PLO-Chef Abbas räumte ein, die Sicherheitslage in den Palästinensergebieten sei zum Teil "chaotisch". Dies sei auch einer der Gründe für den Vorfall im Gazastreifen. Die palästinensischen Sicherheitskräfte müssten die Situation in den Griff bekommen.

Abbas versuchte die Schießerei am Sonntagabend herunterzuspielen. Sie sei keinesfalls ein Anschlag auf ihn gewesen, betonte der PLO-Chef, der vom Zentralkomitee der Fatah-Organisation als Kandidat für die Nachfolge Arafats nominiert wurde.

Eine Gruppe Bewaffneter, mutmaßlich Mitglieder der Al-Aksa-Brigaden, hatte beim Eintreffen des PLO-Chefs Sprechchöre gegen ihn intoniert und in die Luft geschossen. Daraufhin eröffneten Leibwächter von Abbas und Sicherheitschef Mohammed Dachlan das Feuer auf die Gruppe. Zwei palästinensische Beamte wurden bei der Schießerei getötet. Abbas und Dachlan blieben unverletzt.

Stimmen für Generationswechsel

Unter den etwa taudsend Gästen in dem Trauerzelt für Arafat brach Panik aus. Es kam zu einem regelrechten Chaos, als die Menschen vor und aus dem Trauerzelt im Westen von Gaza drängten und dann flüchteten, sagte ein Augenzeuge.

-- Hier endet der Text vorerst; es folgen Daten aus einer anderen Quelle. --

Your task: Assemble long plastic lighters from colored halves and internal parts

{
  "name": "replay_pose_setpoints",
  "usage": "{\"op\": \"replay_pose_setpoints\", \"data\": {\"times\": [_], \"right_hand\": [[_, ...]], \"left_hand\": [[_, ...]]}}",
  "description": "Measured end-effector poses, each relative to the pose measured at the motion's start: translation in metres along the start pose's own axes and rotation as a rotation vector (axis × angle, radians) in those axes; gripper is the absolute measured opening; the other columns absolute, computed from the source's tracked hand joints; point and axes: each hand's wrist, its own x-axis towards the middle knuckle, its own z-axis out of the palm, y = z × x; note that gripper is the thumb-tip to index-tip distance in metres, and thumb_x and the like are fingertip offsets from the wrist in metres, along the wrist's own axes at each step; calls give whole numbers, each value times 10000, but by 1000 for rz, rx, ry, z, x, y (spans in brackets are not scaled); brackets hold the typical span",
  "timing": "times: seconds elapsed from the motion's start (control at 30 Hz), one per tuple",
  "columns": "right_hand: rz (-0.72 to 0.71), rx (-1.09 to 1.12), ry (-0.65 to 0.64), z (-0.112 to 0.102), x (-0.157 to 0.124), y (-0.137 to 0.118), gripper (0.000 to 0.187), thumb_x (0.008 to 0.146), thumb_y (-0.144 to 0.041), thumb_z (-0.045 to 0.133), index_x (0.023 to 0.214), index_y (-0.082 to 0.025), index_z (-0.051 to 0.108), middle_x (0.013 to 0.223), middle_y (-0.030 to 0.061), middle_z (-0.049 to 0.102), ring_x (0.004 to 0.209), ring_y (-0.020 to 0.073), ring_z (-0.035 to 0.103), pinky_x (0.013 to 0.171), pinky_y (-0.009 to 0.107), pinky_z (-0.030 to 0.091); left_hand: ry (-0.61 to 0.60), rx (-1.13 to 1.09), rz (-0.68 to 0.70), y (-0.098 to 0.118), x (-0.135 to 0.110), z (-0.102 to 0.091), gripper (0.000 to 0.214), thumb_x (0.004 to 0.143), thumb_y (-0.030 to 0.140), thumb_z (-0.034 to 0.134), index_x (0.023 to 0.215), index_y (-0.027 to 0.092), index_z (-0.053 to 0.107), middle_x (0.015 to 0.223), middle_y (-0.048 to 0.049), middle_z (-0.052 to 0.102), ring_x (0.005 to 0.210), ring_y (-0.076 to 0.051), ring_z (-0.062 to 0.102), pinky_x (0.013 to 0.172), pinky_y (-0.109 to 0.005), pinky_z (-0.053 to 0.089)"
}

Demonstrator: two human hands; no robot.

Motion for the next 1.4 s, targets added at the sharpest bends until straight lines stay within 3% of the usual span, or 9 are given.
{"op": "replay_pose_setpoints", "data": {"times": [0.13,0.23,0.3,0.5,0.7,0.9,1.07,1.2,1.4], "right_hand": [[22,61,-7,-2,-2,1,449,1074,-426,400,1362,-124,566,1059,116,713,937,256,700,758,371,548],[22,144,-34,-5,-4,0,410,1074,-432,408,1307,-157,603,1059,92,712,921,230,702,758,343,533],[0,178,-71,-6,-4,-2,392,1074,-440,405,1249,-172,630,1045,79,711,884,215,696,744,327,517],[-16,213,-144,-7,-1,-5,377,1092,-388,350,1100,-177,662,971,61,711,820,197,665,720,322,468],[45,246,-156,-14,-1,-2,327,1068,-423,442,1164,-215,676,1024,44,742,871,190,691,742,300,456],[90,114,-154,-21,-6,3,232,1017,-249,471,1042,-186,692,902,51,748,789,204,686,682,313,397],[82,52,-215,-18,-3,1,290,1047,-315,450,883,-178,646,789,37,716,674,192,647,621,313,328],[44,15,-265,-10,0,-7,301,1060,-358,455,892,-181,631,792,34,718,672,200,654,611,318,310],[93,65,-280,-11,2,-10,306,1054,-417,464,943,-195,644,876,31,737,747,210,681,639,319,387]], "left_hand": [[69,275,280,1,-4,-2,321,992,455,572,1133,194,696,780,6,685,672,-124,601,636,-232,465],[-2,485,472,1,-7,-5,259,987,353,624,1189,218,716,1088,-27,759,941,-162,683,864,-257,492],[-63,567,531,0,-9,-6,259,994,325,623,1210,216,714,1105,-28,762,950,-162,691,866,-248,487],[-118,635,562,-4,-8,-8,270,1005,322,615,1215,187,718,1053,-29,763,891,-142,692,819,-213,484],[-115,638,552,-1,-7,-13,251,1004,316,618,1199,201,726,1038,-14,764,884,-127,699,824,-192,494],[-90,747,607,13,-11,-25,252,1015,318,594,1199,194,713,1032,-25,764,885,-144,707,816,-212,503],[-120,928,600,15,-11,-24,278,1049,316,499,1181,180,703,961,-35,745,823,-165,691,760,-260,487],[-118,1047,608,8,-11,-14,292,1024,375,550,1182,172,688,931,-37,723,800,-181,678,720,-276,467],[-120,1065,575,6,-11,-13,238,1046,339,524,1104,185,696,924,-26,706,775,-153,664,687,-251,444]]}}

Auch wenn Abbas und Dachlan einen Anschlag abstreiten, vermuten Beobachter Spannungen um die Nachfolge Arafats als Auslöser der Schießerei. Viele Palästinenser wollen einen Generationswechsel in der Führung, weil die alte Riege um Abbas und Kurei im Verdacht der Korruption und Vetternwirtschaft steht. Sie bevorzugen etwa den früheren Fatah-Führer Marwan Barguti, der als beliebtester Politiker der Palästinenser nach Arafat gilt.

Allerdings sitzt der 45-jährige Mitinitiator der zweiten Intifada in einem israelischen Gefängnis. Er war wegen Mordes an 26 Israelis zu fünf Mal lebenslanger Haft verurteilt worden. Freikommen könnte er möglicherweise im Rahmen eines Gefangenenaustausches. Zudem erlaubt die palästinensische Verfassung auch eine Kandidatur aus dem Gefängnis heraus. Nachdem die PLO Abbas nominiert hat, will sich Barguti jetzt vielleicht um einen Sitz im Parlament bewerben.

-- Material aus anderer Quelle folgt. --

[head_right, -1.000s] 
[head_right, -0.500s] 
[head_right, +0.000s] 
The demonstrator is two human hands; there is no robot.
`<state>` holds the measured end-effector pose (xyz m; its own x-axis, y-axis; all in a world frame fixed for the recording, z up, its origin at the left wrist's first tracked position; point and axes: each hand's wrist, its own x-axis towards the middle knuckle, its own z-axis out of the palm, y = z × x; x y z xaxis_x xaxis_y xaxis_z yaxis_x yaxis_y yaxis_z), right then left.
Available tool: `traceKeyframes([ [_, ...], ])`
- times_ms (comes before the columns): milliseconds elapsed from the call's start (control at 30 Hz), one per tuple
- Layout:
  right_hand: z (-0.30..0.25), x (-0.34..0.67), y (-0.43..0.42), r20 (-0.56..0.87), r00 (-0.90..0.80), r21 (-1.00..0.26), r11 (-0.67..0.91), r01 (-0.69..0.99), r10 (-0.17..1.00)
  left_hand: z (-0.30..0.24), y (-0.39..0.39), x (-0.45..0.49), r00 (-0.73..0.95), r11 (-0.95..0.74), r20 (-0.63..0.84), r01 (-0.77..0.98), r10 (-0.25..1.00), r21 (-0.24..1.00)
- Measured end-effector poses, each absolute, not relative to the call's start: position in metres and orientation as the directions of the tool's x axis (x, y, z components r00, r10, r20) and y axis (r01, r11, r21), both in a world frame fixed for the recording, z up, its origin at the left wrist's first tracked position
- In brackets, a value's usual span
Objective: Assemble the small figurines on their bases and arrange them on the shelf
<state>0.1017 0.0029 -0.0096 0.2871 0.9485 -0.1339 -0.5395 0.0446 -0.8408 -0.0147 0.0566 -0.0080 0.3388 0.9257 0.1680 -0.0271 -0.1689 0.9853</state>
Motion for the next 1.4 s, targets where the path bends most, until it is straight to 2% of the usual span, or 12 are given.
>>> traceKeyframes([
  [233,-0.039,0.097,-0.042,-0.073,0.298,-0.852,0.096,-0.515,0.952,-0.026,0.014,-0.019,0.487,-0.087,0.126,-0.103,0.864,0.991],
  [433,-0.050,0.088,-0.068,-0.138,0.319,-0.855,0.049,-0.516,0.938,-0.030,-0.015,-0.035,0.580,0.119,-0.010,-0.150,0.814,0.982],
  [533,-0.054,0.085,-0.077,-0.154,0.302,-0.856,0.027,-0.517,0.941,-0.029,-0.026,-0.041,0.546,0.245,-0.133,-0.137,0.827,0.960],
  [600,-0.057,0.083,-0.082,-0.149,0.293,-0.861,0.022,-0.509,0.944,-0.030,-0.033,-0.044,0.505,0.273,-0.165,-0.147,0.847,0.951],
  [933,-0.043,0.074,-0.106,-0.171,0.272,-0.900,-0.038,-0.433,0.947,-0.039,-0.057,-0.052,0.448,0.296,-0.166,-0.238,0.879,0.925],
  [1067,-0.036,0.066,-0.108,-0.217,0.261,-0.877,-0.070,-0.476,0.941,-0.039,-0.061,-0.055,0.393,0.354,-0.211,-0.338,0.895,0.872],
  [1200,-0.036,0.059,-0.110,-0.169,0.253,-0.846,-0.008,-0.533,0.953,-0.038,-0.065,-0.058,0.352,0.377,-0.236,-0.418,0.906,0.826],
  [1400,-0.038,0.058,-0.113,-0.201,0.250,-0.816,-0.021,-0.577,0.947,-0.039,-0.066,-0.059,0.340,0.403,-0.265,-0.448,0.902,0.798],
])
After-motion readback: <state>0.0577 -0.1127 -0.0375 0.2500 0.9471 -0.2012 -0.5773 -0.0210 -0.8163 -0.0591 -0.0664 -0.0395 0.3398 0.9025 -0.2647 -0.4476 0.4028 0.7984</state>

Israelische Armee übernimmt wieder Kontrolle

Unterdessen hat die israelische Armee der palästinensischen Polizei in Ramallah am Montag wieder die Erlaubnis entzogen, Waffen zu tragen. Ab sofort würden wieder alle Bewaffneten in den Palästinensergebieten als "Terroristen" betrachtet, sagte ein Vertreter des Militärs. Israelische Soldaten und jüdische Siedler seien davon ausgenommen. Israel hatte das Waffenverbot für die Polizei in Ramallah im Westjordanland für die ersten drei Trauertage nach Arafats Tod ausgesetzt.

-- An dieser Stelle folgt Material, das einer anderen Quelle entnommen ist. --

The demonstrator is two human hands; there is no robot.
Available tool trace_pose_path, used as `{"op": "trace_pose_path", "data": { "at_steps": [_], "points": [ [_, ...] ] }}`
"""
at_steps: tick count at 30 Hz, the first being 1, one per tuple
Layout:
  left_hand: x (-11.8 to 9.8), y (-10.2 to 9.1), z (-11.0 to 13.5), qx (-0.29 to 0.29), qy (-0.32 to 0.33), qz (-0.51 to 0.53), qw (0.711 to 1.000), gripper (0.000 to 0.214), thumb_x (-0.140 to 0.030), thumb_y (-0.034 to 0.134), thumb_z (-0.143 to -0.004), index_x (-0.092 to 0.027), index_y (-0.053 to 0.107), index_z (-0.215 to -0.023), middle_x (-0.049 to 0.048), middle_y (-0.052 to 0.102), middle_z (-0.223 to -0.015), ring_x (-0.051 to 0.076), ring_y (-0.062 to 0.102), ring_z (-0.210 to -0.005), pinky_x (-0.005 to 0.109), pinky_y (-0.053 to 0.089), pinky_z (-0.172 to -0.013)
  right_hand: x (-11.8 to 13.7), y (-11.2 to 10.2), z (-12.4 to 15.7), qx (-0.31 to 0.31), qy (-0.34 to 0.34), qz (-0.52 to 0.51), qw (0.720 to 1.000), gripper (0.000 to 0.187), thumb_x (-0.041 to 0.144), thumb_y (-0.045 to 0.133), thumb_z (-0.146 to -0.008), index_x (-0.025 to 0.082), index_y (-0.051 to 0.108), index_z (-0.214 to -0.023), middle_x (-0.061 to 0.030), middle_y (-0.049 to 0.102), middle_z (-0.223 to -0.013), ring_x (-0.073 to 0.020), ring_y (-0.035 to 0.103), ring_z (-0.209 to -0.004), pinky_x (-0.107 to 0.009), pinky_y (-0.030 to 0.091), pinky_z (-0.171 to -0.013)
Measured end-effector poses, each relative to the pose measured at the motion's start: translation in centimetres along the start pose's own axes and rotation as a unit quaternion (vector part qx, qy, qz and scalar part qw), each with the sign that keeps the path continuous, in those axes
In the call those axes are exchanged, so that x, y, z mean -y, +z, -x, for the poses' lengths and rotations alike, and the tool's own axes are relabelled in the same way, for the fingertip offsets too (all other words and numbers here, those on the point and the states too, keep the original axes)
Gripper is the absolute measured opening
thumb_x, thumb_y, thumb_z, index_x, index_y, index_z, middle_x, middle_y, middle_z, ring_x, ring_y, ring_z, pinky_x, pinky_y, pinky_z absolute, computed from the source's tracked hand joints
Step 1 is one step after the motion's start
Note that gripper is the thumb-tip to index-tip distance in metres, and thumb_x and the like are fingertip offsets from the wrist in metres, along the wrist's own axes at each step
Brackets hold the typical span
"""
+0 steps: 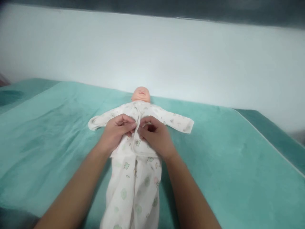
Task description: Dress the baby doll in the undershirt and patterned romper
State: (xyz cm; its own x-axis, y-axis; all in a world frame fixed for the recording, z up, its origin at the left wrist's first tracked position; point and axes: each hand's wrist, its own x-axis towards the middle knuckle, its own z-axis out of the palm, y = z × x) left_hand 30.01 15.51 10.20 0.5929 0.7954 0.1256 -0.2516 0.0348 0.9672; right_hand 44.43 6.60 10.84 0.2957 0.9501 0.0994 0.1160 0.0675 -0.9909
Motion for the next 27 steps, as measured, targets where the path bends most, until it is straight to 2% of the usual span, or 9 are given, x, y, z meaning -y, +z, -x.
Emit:
{"op": "trace_pose_path", "data": {
  "at_steps": [5, 8, 11, 13, 17, 23, 27],
  "points": [
    [0.0, -0.1, 0.0, -0.005, 0.0, -0.025, 1.0, 0.015, -0.029, 0.078, -0.075, -0.017, 0.07, -0.076, -0.0024, 0.062, -0.063, 0.007, 0.052, -0.055, 0.02, 0.043, -0.052, 0.1, 0.6, 0.2, -0.024, -0.017, 0.087, 0.996, 0.016, 0.032, 0.068, -0.082, 0.025, 0.057, -0.092, 0.0082, 0.051, -0.056, -0.0105, 0.045, -0.053, -0.024, 0.036, -0.051],
    [0.0, -0.2, 0.2, 0.006, 0.008, -0.053, 0.999, 0.014, -0.031, 0.077, -0.076, -0.019, 0.075, -0.083, -0.0022, 0.06, -0.064, 0.008, 0.052, -0.058, 0.021, 0.042, -0.055, 0.0, 1.0, 0.2, -0.046, -0.032, 0.115, 0.992, 0.016, 0.031, 0.067, -0.082, 0.026, 0.054, -0.091, 0.0093, 0.047, -0.056, -0.0096, 0.042, -0.051, -0.023, 0.034, -0.05],
    [0.0, -0.2, 0.4, 0.012, 0.028, -0.076, 0.997, 0.014, -0.029, 0.076, -0.077, -0.022, 0.076, -0.089, -0.0024, 0.057, -0.067, 0.009, 0.05, -0.062, 0.021, 0.04, -0.056, -0.2, 1.2, 0.2, -0.069, -0.041, 0.139, 0.987, 0.016, 0.03, 0.066, -0.082, 0.025, 0.053, -0.09, 0.0091, 0.047, -0.056, -0.0095, 0.043, -0.051, -0.023, 0.035, -0.051],
    [0.0, -0.1, 0.6, 0.002, 0.04, -0.097, 0.995, 0.011, -0.028, 0.072, -0.08, -0.022, 0.076, -0.088, -0.0009, 0.061, -0.075, 0.009, 0.051, -0.064, 0.022, 0.04, -0.057, -0.3, 1.3, 0.3, -0.073, -0.037, 0.147, 0.986, 0.015, 0.03, 0.066, -0.082, 0.025, 0.054, -0.09, 0.0086, 0.048, -0.057, -0.0099, 0.044, -0.051, -0.024, 0.036, -0.052],
    [-0.3, -0.1, 0.7, 0.001, 0.061, -0.156, 0.986, 0.011, -0.026, 0.064, -0.086, -0.02, 0.072, -0.084, 0.0009, 0.064, -0.087, 0.01, 0.053, -0.067, 0.023, 0.041, -0.059, -0.2, 1.1, 0.3, -0.066, -0.01, 0.14, 0.988, 0.016, 0.033, 0.067, -0.081, 0.025, 0.057, -0.091, 0.0078, 0.051, -0.056, -0.011, 0.046, -0.052, -0.025, 0.037, -0.052],
    [-0.9, -0.6, 0.6, 0.064, 0.027, -0.18, 0.981, 0.013, -0.029, 0.055, -0.092, -0.019, 0.062, -0.087, -0.0032, 0.054, -0.074, 0.01, 0.051, -0.065, 0.022, 0.04, -0.062, 0.0, 0.6, 0.2, -0.026, 0.024, 0.073, 0.997, 0.022, 0.039, 0.071, -0.08, 0.024, 0.061, -0.092, 0.0068, 0.052, -0.057, -0.0117, 0.049, -0.053, -0.026, 0.04, -0.053],
    [-1.0, -0.9, 0.6, 0.07, 0.018, -0.176, 0.982, 0.014, -0.03, 0.054, -0.093, -0.02, 0.061, -0.086, -0.0034, 0.053, -0.073, 0.01, 0.05, -0.067, 0.022, 0.039, -0.063, 0.1, 0.7, 0.1, -0.013, 0.02, 0.061, 0.998, 0.019, 0.039, 0.069, -0.083, 0.024, 0.062, -0.093, 0.0064, 0.054, -0.057, -0.011, 0.049, -0.053, -0.025, 0.039, -0.052]
  ]
}}
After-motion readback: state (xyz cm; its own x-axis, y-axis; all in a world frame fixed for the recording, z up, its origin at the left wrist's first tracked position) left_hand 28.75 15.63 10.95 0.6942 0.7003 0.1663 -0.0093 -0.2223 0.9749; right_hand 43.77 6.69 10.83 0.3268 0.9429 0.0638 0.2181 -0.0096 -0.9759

In Ramallah kündigte Übergangspräsident Fattuh an, dass Ministerpräsident Achmed Kurei das Amt für nationale Sicherheit übernehmen wird. Die Entscheidung sei vom Zentralkomitee der Fatah und vom PLO- Exekutivkomitee in gemeinsamer Sitzung in Ramallah getroffen worden. Chef des Amtes, das alle palästinensischen Sicherheitskräfte kontrolliert, war bisher Arafat.